Outro ponto importante é que, apesar de visar proteger o entregador em situações pontuais, a Lei deixa claro que as benesses previstas em seu texto não servirão para caracterização de vínculo empregatício entre entregadores e empresas de aplicativos de entrega, não enfrentando, portanto, a tão discutida precarização do trabalho de entregadores e outros trabalhadores da gig economy e da “uberização” do trabalhador informal.

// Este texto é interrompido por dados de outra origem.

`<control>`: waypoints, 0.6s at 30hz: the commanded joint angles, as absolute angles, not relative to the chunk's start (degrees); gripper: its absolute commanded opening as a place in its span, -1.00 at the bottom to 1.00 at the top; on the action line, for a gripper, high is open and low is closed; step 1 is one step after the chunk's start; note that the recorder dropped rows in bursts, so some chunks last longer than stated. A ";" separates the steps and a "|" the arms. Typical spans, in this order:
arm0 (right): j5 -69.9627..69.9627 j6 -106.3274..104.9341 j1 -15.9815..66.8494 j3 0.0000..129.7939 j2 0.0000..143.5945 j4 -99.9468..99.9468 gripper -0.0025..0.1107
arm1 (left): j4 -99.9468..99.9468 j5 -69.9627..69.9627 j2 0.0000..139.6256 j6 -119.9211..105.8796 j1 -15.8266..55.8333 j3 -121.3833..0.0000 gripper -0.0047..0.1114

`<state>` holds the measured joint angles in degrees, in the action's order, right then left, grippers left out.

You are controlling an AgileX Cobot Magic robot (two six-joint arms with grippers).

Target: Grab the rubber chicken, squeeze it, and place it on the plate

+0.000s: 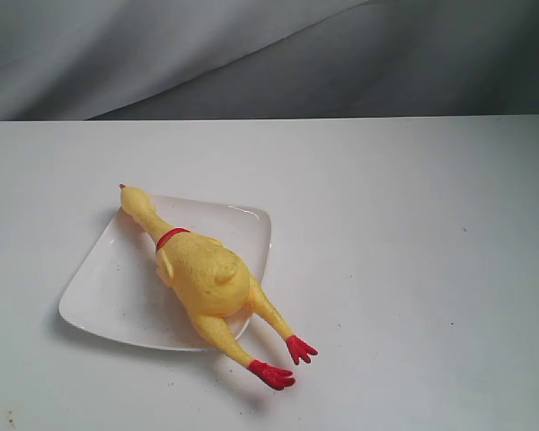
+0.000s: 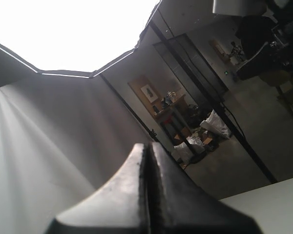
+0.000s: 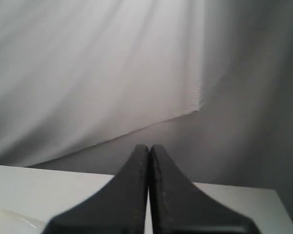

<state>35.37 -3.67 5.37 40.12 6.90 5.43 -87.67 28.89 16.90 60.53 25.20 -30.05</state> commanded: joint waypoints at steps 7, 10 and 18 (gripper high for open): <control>35.82 -2.50 -3.61 30.12 0.00 1.52 -0.96 | -87.49 28.16 16.68 60.97 25.35 -30.19 -0.91; 33.37 -2.50 -4.72 25.22 0.00 2.97 -0.96 | -87.49 28.16 16.68 60.97 25.35 -30.19 -0.91; 21.61 -2.76 -6.44 12.52 0.00 3.62 -0.96 | -87.49 28.42 16.68 61.11 25.35 -30.19 -0.91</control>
<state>26.48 -2.81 -5.84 16.19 0.14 3.15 -87.67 28.89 16.90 60.64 25.20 -30.05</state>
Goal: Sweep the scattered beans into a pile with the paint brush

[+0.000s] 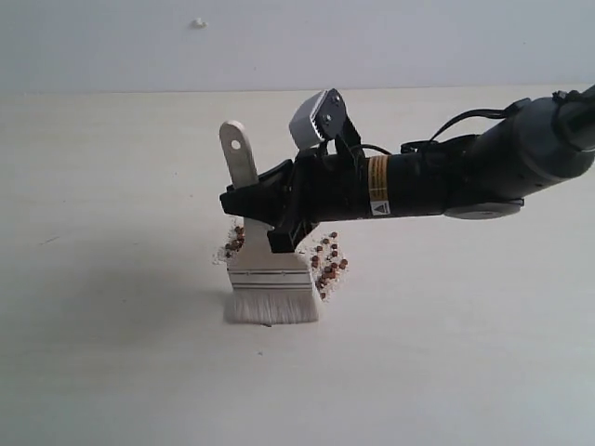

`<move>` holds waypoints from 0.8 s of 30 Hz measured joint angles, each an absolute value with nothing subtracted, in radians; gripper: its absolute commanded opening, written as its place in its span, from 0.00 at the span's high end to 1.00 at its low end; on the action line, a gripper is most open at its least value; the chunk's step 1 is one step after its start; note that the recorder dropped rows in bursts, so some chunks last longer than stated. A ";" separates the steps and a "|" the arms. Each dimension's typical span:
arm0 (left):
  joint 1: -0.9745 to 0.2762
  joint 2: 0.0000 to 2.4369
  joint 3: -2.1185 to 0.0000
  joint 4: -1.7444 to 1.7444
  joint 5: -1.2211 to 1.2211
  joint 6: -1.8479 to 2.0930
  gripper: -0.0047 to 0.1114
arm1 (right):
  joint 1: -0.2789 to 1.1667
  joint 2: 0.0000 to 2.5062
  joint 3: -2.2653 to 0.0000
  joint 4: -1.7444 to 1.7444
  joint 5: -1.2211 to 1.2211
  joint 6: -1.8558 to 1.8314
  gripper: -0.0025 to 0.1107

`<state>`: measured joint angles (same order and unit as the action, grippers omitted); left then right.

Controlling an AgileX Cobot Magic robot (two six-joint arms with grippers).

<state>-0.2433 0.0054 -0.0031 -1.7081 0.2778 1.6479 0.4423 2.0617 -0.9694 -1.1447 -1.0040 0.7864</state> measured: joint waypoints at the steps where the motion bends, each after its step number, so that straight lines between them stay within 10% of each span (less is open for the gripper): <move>1: -0.243 0.005 -0.003 -1.708 0.278 1.648 0.96 | 0.442 2.062 -0.983 -1.145 -0.995 0.786 0.98; 14: -0.243 0.005 -0.003 -1.708 0.278 1.648 0.96 | 0.440 1.944 -1.028 -1.219 -0.974 0.998 0.98; 24: -0.243 0.005 -0.003 -1.708 0.278 1.648 0.96 | 0.691 1.513 -0.936 -1.139 0.244 1.164 0.98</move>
<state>-0.2433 0.0054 -0.0031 -1.7081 0.2778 1.6479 0.6906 1.5132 -0.9358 -1.1393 0.2440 1.1644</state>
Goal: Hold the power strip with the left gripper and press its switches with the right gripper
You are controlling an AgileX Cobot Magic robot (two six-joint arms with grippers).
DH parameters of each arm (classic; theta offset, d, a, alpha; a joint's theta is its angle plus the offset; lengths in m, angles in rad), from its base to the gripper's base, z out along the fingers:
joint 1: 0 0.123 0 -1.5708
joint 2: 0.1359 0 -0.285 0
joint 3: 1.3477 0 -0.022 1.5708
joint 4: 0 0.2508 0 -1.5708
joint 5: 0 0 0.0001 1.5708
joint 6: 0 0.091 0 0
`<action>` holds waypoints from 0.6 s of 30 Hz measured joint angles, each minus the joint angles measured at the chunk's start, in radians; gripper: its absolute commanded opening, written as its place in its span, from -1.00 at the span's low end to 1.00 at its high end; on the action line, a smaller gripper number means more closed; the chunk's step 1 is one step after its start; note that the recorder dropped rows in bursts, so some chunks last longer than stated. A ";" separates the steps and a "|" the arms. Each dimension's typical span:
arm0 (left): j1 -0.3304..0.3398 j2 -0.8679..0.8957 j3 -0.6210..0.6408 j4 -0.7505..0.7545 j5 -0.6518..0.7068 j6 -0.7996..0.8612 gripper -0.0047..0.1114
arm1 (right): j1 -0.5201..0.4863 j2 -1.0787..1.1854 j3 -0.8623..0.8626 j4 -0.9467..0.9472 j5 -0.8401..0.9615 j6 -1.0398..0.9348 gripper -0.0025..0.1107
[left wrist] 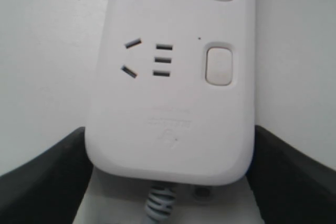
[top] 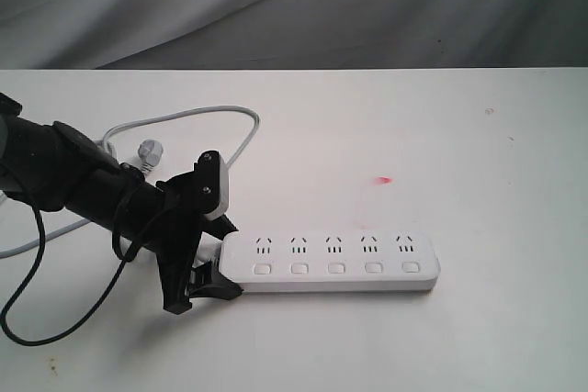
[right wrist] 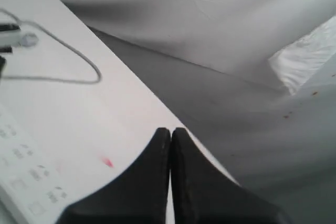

Apesar dessa previsão, fato é que o fornecimento de benefícios que se assemelham àqueles fornecidos a empregados pode ser encarada pelo Judiciário como elemento para facilitar a caracterização do vínculo de emprego, especialmente quando isso for acompanhado de outros elementos típicos da relação empregatícia, como controle de horários, definição da forma de trabalho, dentre outros. 

Some-se a isso o fato de que a maioria dos ministros da 03ª Turma do Tribunal Superior do Trabalho recentemente se posicionou pelo reconhecimento de vínculo de motoristas com o aplicativo UBER, o que, apesar de ainda não ser um posicionamento definitivo sobre o assunto, já que ainda não houve decisão definitiva neste caso em referência¹, já é um indicativo com relação à direção que o Tribunal vai seguir em casos semelhantes. 

Também se destaca que a Lei conta com um prazo para deixar de produzir seus efeitos, durando tão somente enquanto viger no país Emergência em Saúde Pública de Importância Nacional pelo Sars-CoV-2. 

Apesar de justificável o encerramento da assistência financeira em caso de contaminação pelo Covid-19 após o encerramento da pandemia, as outras obrigações da Lei não se relacionam com a atual situação sanitária do país, sendo defensável que obrigações como contratação de seguro contra acidentes, transparência no processo de exclusão da plataforma e acesso a instalações sanitárias e água potável permaneçam mesmo após o término da pandemia. 

Coincidentemente, no mesmo dia da publicação da nova Lei, a plataforma Uber Eats (que se caracteriza como uma empresa de aplicativo de entrega) anunciou que encerrará sua operação no Brasil a partir de 06 de março de 2022. Apesar do principal indicador do encerramento das atividades ser a forte concorrência no mercado brasileiro (a plataforma iFood domina mais de 70% deste mercado), não se descarta a hipótese de que a nova Lei, associada à nova tendência do judiciário sobre o assunto, leve outras empresas a tomarem decisões semelhantes no futuro. 

 

¹ Votos proferido pelo Ministro Relator, Maurício Godinho Delgado, e acompanhado pelo Ministro Alberto Luiz Bresciani de Fontan Pereira no processo nº 100353-02.2017.5.01.0066. O processo foi retirado em vistas pelo Ministro Alexandre Agra Belmonte e ainda não houve decisão oficial.